┌────────

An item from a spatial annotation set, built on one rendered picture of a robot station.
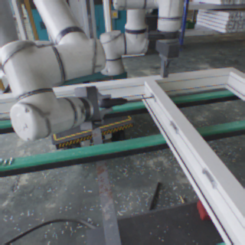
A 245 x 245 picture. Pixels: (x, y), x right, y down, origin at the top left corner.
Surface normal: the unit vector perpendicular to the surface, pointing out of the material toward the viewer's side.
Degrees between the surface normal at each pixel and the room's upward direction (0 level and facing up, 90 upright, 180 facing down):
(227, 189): 0
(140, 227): 0
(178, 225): 0
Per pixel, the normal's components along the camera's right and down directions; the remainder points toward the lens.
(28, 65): 0.40, -0.10
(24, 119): -0.31, 0.22
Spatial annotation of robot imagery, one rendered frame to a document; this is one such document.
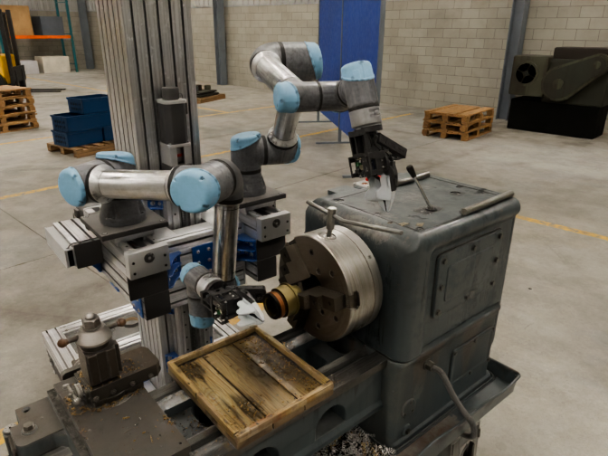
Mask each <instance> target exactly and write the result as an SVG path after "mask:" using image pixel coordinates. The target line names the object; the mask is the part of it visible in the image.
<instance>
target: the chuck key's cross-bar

└────────

TASK DETAILS:
Whenever a line in the material contains the word "down", copy that line.

SOLVED PROBLEM:
A 245 x 245 picture. Pixels: (x, y), x right, y down, origin at the top left corner.
Degrees between the surface normal at each pixel and the room's upward direction (0 level and facing up, 90 upright, 180 facing down):
Per pixel, the normal's components along the camera's right and down directions; the remainder points toward the lens.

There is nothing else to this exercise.